The zones identified are:
 The center with the central business district,
 The transition zone of mixed residential and commercial uses or the zone of transition,
 Working class residential homes (inner suburbs), in later decades called inner city or zone of independent working men's home,
 Better quality middle-class homes (outer suburbs) or zone of better housing,
 Commuter zone.

13. Sector Model – The sector model, also known as the Hoyt model, is a model of
urban land use proposed in 1939 by land economist Homer Hoyt.
 It is a modification of the concentric zone model of city development.
 The benefits of the application of this model include the fact it allows for an
outward progression of growth. As with all simple models of such complex
phenomena, its validity is limited.
 This model applies to numerous British cities.
14. Satellite town concepts - A satellite town or satellite city is a concept in urban planning that refers essentially to smaller
metropolitan areas which are located somewhat near to, but are mostly independent of, larger metropolitan areas.

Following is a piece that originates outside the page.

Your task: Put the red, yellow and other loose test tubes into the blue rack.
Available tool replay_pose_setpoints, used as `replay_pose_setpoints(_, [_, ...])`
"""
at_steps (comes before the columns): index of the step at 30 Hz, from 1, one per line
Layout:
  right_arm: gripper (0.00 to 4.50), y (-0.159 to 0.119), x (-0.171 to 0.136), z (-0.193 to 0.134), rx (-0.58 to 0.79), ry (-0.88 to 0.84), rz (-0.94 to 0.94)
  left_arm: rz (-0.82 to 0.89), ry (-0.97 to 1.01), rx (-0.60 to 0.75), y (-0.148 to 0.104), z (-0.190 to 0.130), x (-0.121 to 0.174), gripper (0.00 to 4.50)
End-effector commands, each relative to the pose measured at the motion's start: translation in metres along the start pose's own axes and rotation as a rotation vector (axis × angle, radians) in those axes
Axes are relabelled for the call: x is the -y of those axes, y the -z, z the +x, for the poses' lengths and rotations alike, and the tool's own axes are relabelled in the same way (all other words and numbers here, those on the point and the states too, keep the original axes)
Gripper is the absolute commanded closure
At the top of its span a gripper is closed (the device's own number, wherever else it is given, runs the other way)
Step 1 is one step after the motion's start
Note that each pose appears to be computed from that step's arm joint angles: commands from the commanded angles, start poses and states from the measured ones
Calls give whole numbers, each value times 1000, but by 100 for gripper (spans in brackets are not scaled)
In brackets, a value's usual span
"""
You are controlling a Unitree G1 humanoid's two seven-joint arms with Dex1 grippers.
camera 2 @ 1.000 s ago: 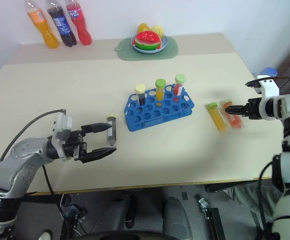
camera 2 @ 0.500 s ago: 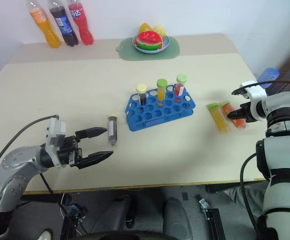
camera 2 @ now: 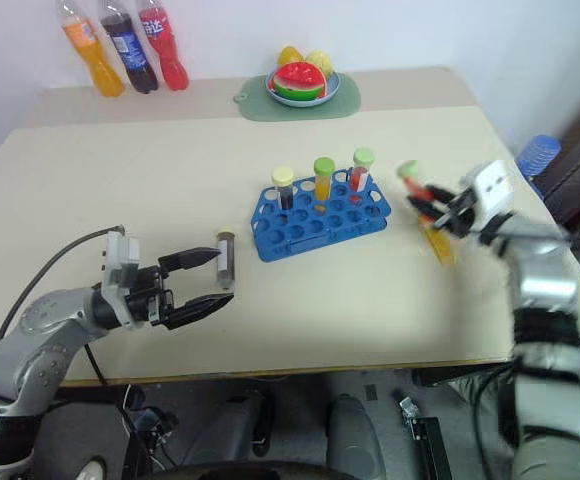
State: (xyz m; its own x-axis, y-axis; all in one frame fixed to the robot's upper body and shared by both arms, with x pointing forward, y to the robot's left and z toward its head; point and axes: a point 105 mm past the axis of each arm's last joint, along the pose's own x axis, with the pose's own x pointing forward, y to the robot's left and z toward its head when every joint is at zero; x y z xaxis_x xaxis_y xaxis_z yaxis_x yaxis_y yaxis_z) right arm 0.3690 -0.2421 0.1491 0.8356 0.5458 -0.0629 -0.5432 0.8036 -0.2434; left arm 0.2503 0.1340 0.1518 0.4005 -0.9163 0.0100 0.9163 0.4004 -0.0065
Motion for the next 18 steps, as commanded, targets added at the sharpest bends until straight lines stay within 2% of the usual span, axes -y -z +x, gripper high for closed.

 Satellite cities are planned cities, adjacent to a major city. Such cities manage or
contain the urban sprawl. They are designed to help a major city extend in all
possible ways. Satellite cities could be completely standalone cities, developed
outside metros.
 Prominent satellite cities near Delhi are Gurgaon, Noida, Ghaziabad and Faridabad.
Mumbai also some renowned satellite cities like Navi Mumbai, Dombivli and Thane.
Important satellite cities in Chennai are Kanchipuram, Mamallapuram,
Sriperumbudur and Tiruvallur, among others.
15. Ribbon development is building houses along the routes of communications radiating from a human
settlement.
 The term 'ribbon development' refers to a line of houses built along existing highways (or railways
or similar linear barriers), each being served by individual accesses.
 The land to the rear of the houses is not developed.
 The buildings can be positioned back from the road, staggered, set at different angles from the
road, or left with gaps between them, and still be classed a as ribbon development, so long as they
are visually linked when viewed from the highway.